Pelo contrário, defende, o poder de mercado das empresas do setor de serviços tem sido determinante na evolução dos preços num quadro de incerteza elevada, com as empresas a valorizarem a possibilidade de subir margens no presente em detrimento da opção de arriscarem perdas caso a inflação venha a evoluir acima das decisões de preço tomadas, numa atuação coordenada.
"Investigações mais fortes sobre práticas concorrenciais, assumir uma orientação, assusta muitas empresas", argumentou sobre o problema que sinalizou sobretudo em áreas de serviços afetadas pela pandemia e onde mais tarde as empresas recuperaram a oferta em simultâneo.
Um exemplo dado foi o das companhias aéreas: "Os preços subiram, houve aumento das margens, apesar de terem tido uma quantidade enorme de apoio durante a pandemia. Não está a ir para os trabalhadores e aparece numa subida das margens. Isto é verdade em mais alguns setores", defendeu.
Atualmente, referiu também, assiste-se a um "quase equilíbrio" que poderá estender esta atuação de aumento de margens.
Para a Europa, com mais ferramentas para atuar neste domínio, será mais fácil. "Há um enquadramento que permite atuar em caso de abuso de preços. Não podemos fazer isso nos EUA", disse.
O reforço de investigações sobre práticas concorrenciais será também, segundo o economista, útil para contrabalançar a perda de poder de negociações por parte dos trabalhadores, cuja repartição no valor gerado pela economia tem vindo a cair. Para Stiglitz, um dos motivos residirá também na concentração das ofertas de trabalho, com muitos setores a recrutarem sem concorrência, num fenómeno apelidado pelos economistas de monopsonismo.
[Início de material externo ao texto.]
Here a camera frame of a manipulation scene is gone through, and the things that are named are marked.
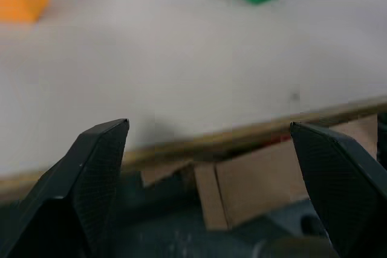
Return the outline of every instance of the table surface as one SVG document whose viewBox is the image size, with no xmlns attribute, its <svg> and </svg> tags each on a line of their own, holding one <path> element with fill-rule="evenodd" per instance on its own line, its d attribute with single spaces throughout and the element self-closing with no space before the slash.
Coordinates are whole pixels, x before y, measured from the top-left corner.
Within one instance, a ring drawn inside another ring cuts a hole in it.
<svg viewBox="0 0 387 258">
<path fill-rule="evenodd" d="M 115 118 L 132 150 L 387 92 L 387 0 L 51 0 L 0 44 L 4 176 Z"/>
</svg>
"Há muitos indícios de poder monopsonista no mercado de trabalho, sendo uma das razões pelas quais os salários estão a ser empurrados para baixo. Alguns dos mesmos aspetos que aumentaram o poder de mercado de um lado também aumentaram o poder monopsonista por outro lado", afimou.
Esta situação traduzir-se-á nas atuais quebras reais de salário, demonstrativas de que o mercado laboral estará ainda longe de ter esgotado a força de trabalho disponível. Aqui, a resposta dos governos deverá estar em medidas para o reforço do poder dos trabalhadores.
De resto, o economista defende que o combate à inflação exige respostas estruturais do lado da oferta que estarão na mão dos governos. Incluem desde o investimento nas energias limpas ao aumento da produção alimentar e ao alargamento da mão de obra – nomeadamente, pela subida de salários, oferta de serviços às famílias e pela imigração.
Os resultados dos impostos sobre lucros excessivos e inesperados - os chamados 'windfall profits' - devem, por outro lado, ser canalizados para os sistemas de proteção social. Para evitar perda de poder de compra entre os aposentados, exemplificou o economista.
No debate, Joseph Stiglitz aconselhou também a União Europeia a rever o mecanismo de preços do mercado de eletricidade europeu, que considerou incapaz de funcionar sob o choque da guerra. "Houve uma rigidez de raciocínio não reconhecendo que o mundo tinha mudado", com os países a acabarem por ter de intervir com apoios às empresas mais dependentes do gás após a recusa de intervir no mercado. "Espanha e Portugal estiveram melhor", defendeu, sobre o teto aos preços de gás acordado para o mercado ibérico.